Speaking of books, here are some thoughts from a founder of an online bookstore about how publishers are making it harder — rather than easier, as you might think they would — for small businesses to break into selling e-books. [Paid Content]

And still speaking of books: It's time for the American Library Association's 10 Most Frequently Challenged Books Of 2011. The Hunger Games, Brave New World, Gossip Girl, To Kill A Mockingbird. You know, books like that. [GalleyCat]

It's not every show where I actually want to hear someone go through the whole thing episode-by-episode; there's a point where that begins to seem reductive rather than reverent. But I make an exception for Freaks And Geeks, currently the subject of a walk-through with Paul Feig at the A.V. Club. [A.V. Club]

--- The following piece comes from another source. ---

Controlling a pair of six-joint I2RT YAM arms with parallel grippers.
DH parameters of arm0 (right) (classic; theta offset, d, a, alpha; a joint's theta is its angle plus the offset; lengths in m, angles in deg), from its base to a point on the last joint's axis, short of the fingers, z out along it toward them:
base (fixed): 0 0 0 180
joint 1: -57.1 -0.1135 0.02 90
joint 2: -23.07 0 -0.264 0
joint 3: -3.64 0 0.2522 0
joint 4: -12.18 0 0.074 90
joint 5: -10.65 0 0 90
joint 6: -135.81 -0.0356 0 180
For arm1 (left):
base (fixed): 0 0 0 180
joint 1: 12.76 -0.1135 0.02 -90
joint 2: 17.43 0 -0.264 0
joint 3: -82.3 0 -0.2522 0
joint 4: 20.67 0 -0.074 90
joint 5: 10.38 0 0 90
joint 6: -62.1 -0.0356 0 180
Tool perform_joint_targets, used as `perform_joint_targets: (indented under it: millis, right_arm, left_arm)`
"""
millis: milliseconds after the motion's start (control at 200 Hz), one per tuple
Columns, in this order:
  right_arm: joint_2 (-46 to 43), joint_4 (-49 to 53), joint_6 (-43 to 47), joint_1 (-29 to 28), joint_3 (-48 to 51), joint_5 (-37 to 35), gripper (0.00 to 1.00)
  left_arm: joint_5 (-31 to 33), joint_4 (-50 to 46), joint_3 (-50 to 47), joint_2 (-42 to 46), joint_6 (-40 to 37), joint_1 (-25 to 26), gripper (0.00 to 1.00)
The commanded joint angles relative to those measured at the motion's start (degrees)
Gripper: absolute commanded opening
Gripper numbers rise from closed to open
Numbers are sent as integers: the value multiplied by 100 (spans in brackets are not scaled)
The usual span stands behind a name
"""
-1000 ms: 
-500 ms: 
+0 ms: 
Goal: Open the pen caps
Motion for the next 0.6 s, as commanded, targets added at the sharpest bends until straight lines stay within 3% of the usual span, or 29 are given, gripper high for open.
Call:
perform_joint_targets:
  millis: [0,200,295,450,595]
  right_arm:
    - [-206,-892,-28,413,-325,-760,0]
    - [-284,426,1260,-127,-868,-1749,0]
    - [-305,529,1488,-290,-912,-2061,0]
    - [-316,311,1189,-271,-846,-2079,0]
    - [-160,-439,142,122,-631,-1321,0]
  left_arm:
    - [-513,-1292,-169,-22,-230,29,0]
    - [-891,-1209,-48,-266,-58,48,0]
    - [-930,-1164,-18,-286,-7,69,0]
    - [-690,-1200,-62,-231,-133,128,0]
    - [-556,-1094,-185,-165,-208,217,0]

"I kind of see plot as a necessary intrusion on what I really want to do, which is write musical dialogue." So says Aaron Sorkin, who is at least self-aware. [Vanity Fair]

Hey — don't try selling chairs by making people think they're Clint Eastwood chairs. He'll come after you. If this doesn't seem like something it would ever occur to you to do, you lack imagination. [The Hollywood Reporter]

Early puberty is a menace. At least if you run a boys choir. [Washington Post]

This piece on Thomas Kinkade is a sight more thoughtful than a lot of the scolding obits I read this weekend: "Historically, a lot of art has been produced with the sole purpose of being beautiful and comforting, and giving people pleasure." [Miller-McCune]

It's not every day that you read about an old-fashioned grab-it-right-out-of-the-museum art theft, but that's apparently what happened to a couple of very valuable pieces of art from the Qing Dynasty. [BBC]

And finally, don't miss this really thoughtful, really interesting piece on the way the internet has stolen the cachet from knowing about things other people don't know about and placed the emphasis on what you actually have to say. It's applied here to music, but it's the same for everything. [The New York Times]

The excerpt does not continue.